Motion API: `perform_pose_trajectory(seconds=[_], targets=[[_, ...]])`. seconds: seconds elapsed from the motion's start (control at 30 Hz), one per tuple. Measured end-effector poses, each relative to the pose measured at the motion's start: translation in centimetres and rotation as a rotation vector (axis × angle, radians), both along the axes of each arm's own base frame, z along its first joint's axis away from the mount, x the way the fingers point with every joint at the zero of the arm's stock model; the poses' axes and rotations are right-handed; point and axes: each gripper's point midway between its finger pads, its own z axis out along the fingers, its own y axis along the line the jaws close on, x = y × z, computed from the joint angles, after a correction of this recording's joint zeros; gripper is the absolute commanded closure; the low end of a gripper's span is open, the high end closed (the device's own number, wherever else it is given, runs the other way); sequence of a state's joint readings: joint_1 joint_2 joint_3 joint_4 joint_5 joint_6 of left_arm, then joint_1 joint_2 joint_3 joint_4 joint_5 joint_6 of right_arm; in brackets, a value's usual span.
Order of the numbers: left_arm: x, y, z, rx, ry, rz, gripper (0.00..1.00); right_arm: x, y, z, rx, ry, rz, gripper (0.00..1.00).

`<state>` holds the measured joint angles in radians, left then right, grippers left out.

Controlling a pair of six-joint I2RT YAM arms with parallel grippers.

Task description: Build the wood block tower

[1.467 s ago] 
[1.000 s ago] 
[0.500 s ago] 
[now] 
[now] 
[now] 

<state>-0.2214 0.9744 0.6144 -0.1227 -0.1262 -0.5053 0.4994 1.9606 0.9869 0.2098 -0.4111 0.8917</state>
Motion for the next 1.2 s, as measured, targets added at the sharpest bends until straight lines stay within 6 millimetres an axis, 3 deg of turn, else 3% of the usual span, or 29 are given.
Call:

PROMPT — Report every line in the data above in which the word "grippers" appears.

WORKED SOLUTION —
`<state>` holds the measured joint angles in radians, left then right, grippers left out.
Controlling a pair of six-joint I2RT YAM arms with parallel grippers.

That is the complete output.